## [WORK INSTRUCTIONS]
Output the opening lines of the records exactly. End with the line that contains "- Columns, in".

## [GIVEN ENTRIES]
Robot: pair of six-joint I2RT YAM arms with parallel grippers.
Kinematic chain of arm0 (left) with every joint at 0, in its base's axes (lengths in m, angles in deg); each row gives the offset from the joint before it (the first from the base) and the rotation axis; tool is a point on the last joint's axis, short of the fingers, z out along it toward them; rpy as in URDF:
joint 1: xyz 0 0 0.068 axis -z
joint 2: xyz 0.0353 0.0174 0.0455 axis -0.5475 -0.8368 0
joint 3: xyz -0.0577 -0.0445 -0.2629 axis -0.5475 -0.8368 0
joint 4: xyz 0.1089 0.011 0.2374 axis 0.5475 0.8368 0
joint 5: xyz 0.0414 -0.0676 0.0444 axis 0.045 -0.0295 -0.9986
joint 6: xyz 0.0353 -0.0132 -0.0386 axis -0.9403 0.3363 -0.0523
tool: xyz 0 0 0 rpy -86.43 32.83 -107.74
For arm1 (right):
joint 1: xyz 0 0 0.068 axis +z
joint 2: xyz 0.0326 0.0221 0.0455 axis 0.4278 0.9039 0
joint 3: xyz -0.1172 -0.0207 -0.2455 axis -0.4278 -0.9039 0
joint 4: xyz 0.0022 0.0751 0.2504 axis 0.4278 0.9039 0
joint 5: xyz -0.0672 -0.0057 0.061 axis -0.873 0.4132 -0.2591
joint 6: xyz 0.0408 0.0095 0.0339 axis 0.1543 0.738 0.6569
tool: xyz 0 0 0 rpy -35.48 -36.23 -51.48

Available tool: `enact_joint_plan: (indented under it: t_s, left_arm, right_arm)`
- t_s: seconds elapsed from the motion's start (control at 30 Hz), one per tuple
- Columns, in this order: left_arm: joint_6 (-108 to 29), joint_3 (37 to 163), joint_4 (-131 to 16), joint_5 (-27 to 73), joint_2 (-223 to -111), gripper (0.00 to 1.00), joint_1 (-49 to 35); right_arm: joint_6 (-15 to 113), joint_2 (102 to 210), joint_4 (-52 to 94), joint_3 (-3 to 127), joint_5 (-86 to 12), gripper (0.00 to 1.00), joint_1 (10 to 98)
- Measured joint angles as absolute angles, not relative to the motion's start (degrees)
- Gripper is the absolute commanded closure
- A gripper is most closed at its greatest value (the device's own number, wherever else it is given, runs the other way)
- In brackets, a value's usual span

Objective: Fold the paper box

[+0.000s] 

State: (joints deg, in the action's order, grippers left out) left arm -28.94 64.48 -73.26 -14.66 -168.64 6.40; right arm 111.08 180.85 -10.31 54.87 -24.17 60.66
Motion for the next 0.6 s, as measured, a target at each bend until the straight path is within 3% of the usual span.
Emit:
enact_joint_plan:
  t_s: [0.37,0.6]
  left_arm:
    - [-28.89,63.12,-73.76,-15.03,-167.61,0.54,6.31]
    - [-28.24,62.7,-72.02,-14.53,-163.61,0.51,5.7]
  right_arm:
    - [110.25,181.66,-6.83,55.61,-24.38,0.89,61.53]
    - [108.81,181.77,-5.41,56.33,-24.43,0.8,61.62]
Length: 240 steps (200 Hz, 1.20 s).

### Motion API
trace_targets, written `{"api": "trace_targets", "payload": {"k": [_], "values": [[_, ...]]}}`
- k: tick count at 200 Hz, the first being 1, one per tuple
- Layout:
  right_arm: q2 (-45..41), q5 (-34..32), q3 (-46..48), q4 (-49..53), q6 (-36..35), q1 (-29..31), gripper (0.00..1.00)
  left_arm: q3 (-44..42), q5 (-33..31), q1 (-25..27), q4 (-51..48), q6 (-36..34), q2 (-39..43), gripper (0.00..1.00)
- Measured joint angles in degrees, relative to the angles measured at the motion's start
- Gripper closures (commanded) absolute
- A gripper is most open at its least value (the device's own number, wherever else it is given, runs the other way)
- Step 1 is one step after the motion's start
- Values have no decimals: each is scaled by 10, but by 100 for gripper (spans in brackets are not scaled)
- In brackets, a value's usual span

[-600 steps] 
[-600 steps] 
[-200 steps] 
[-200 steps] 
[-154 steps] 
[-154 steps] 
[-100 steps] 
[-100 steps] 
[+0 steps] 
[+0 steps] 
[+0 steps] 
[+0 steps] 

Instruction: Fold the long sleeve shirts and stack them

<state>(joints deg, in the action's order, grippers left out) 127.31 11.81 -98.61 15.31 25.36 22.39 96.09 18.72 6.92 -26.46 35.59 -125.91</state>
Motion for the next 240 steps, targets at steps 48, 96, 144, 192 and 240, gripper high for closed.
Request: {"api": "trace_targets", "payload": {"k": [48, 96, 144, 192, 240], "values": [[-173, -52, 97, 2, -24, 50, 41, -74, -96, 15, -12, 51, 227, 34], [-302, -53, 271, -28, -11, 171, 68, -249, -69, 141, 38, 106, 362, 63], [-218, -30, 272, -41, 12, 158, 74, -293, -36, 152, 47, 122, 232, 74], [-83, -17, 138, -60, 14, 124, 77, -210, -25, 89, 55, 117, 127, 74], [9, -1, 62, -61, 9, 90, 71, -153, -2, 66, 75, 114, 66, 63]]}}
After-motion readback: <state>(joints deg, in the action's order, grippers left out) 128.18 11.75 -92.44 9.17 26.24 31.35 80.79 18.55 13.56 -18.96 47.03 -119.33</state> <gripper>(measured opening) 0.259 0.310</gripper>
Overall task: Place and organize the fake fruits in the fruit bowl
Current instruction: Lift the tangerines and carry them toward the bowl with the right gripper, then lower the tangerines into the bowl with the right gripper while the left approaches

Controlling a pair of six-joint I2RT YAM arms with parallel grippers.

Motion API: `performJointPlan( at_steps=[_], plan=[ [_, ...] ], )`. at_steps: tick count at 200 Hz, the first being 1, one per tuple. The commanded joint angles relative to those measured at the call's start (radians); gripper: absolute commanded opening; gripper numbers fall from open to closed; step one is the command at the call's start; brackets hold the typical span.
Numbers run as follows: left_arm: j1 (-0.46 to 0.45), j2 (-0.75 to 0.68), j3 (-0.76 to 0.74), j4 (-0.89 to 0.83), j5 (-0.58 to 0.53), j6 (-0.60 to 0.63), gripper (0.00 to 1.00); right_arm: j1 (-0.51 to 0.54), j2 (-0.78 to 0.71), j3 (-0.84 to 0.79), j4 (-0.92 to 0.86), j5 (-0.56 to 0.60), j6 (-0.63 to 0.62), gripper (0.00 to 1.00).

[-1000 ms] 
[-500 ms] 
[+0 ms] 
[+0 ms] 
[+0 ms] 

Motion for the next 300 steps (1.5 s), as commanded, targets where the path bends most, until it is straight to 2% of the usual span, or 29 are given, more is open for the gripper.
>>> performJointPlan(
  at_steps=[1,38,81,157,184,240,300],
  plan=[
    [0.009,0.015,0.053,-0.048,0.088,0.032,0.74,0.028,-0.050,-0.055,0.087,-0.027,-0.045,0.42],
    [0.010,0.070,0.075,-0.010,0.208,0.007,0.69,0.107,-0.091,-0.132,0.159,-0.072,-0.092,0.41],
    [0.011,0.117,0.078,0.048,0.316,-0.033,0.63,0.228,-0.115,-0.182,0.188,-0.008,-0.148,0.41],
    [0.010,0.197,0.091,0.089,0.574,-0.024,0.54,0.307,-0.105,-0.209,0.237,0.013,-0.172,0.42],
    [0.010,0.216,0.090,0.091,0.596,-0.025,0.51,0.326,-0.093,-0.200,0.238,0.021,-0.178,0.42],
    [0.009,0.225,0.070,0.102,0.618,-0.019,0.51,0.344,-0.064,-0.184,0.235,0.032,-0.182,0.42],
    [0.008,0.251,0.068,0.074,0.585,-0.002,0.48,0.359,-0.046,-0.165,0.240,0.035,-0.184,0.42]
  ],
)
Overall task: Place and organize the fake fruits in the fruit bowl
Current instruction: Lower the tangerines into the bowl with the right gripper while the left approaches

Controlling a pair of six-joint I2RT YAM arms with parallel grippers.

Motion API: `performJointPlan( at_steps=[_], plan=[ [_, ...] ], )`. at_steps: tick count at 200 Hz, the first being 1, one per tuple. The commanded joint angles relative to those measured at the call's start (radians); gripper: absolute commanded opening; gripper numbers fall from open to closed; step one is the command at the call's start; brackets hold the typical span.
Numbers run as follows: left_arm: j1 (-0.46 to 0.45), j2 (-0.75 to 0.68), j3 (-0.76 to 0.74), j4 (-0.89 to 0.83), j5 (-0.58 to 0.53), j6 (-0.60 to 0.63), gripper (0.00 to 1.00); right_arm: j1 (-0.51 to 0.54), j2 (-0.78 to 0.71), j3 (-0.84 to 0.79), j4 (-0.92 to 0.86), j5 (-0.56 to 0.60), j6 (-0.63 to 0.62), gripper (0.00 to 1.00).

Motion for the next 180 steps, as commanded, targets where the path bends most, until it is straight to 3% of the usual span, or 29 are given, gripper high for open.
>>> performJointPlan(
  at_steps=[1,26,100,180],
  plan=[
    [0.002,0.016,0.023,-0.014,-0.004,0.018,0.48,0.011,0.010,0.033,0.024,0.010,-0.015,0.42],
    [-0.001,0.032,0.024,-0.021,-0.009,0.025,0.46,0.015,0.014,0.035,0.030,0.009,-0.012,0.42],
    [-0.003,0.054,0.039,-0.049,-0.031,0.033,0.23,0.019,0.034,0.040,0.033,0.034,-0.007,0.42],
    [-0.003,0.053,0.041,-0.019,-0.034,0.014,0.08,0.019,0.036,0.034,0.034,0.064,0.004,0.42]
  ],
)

## [ANSWER BOX]
Robot: pair of six-joint I2RT YAM arms with parallel grippers.
Kinematic chain of arm0 (left) with every joint at 0, in its base's axes (lengths in m, angles in deg); each row gives the offset from the joint before it (the first from the base) and the rotation axis; tool is a point on the last joint's axis, short of the fingers, z out along it toward them; rpy as in URDF:
joint 1: xyz 0 0 0.068 axis -z
joint 2: xyz 0.0353 0.0174 0.0455 axis -0.5475 -0.8368 0
joint 3: xyz -0.0577 -0.0445 -0.2629 axis -0.5475 -0.8368 0
joint 4: xyz 0.1089 0.011 0.2374 axis 0.5475 0.8368 0
joint 5: xyz 0.0414 -0.0676 0.0444 axis 0.045 -0.0295 -0.9986
joint 6: xyz 0.0353 -0.0132 -0.0386 axis -0.9403 0.3363 -0.0523
tool: xyz 0 0 0 rpy -86.43 32.83 -107.74
For arm1 (right):
joint 1: xyz 0 0 0.068 axis +z
joint 2: xyz 0.0326 0.0221 0.0455 axis 0.4278 0.9039 0
joint 3: xyz -0.1172 -0.0207 -0.2455 axis -0.4278 -0.9039 0
joint 4: xyz 0.0022 0.0751 0.2504 axis 0.4278 0.9039 0
joint 5: xyz -0.0672 -0.0057 0.061 axis -0.873 0.4132 -0.2591
joint 6: xyz 0.0408 0.0095 0.0339 axis 0.1543 0.738 0.6569
tool: xyz 0 0 0 rpy -35.48 -36.23 -51.48

Available tool: `enact_joint_plan: (indented under it: t_s, left_arm, right_arm)`
- t_s: seconds elapsed from the motion's start (control at 30 Hz), one per tuple
- Columns, in this order: left_arm: joint_6 (-108 to 29), joint_3 (37 to 163), joint_4 (-131 to 16), joint_5 (-27 to 73), joint_2 (-223 to -111), gripper (0.00 to 1.00), joint_1 (-49 to 35); right_arm: joint_6 (-15 to 113), joint_2 (102 to 210), joint_4 (-52 to 94), joint_3 (-3 to 127), joint_5 (-86 to 12), gripper (0.00 to 1.00), joint_1 (10 to 98)

Nothing remains open in this exercise.